_EXERCISE PROMPT_. Pictures stay out, but every line of the data is copied exactly.

[Saved data entries]
● ● ●

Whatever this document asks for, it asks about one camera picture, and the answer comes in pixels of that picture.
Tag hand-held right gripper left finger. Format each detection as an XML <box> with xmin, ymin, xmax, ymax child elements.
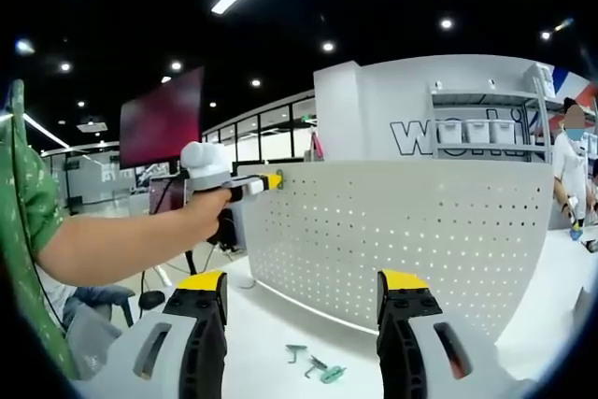
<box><xmin>74</xmin><ymin>270</ymin><xmax>229</xmax><ymax>399</ymax></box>

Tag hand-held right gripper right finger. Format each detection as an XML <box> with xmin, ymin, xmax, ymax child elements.
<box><xmin>376</xmin><ymin>268</ymin><xmax>529</xmax><ymax>399</ymax></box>

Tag white perforated mounting plate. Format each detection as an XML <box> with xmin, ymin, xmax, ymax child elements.
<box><xmin>237</xmin><ymin>158</ymin><xmax>555</xmax><ymax>342</ymax></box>

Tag person's left hand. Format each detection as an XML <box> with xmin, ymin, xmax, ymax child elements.
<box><xmin>185</xmin><ymin>188</ymin><xmax>233</xmax><ymax>244</ymax></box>

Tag laptop with purple screen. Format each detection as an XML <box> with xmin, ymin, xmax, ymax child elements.
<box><xmin>149</xmin><ymin>174</ymin><xmax>191</xmax><ymax>216</ymax></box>

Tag black computer case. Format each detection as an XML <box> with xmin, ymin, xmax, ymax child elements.
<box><xmin>217</xmin><ymin>207</ymin><xmax>240</xmax><ymax>253</ymax></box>

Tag black computer mouse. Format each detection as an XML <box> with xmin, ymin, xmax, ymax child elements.
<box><xmin>139</xmin><ymin>291</ymin><xmax>165</xmax><ymax>311</ymax></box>

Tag large dark red screen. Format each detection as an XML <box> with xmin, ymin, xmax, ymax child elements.
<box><xmin>119</xmin><ymin>65</ymin><xmax>206</xmax><ymax>170</ymax></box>

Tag person's blue jeans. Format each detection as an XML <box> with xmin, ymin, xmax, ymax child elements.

● ● ●

_ANSWER TO THIS EXERCISE_.
Whatever this document asks for, it asks about one camera picture, and the answer comes in pixels of that picture.
Tag hand-held right gripper left finger. Format each detection as an XML <box> with xmin, ymin, xmax, ymax child elements.
<box><xmin>74</xmin><ymin>270</ymin><xmax>229</xmax><ymax>399</ymax></box>

Tag hand-held right gripper right finger. Format each detection as an XML <box> with xmin, ymin, xmax, ymax child elements.
<box><xmin>376</xmin><ymin>268</ymin><xmax>529</xmax><ymax>399</ymax></box>

Tag white perforated mounting plate. Format each detection as an XML <box> with xmin, ymin, xmax, ymax child elements.
<box><xmin>237</xmin><ymin>158</ymin><xmax>555</xmax><ymax>342</ymax></box>

Tag person's left hand. Format each detection as an XML <box> with xmin, ymin, xmax, ymax child elements.
<box><xmin>185</xmin><ymin>188</ymin><xmax>233</xmax><ymax>244</ymax></box>

Tag laptop with purple screen. Format each detection as an XML <box> with xmin, ymin, xmax, ymax child elements.
<box><xmin>149</xmin><ymin>174</ymin><xmax>191</xmax><ymax>216</ymax></box>

Tag black computer case. Format each detection as an XML <box> with xmin, ymin, xmax, ymax child elements.
<box><xmin>217</xmin><ymin>207</ymin><xmax>240</xmax><ymax>253</ymax></box>

Tag black computer mouse. Format each detection as an XML <box> with xmin, ymin, xmax, ymax child elements.
<box><xmin>139</xmin><ymin>291</ymin><xmax>165</xmax><ymax>311</ymax></box>

Tag large dark red screen. Format each detection as an XML <box> with xmin, ymin, xmax, ymax child elements.
<box><xmin>119</xmin><ymin>65</ymin><xmax>206</xmax><ymax>170</ymax></box>

Tag person's blue jeans. Format each detection as an XML <box> with xmin, ymin, xmax, ymax child elements.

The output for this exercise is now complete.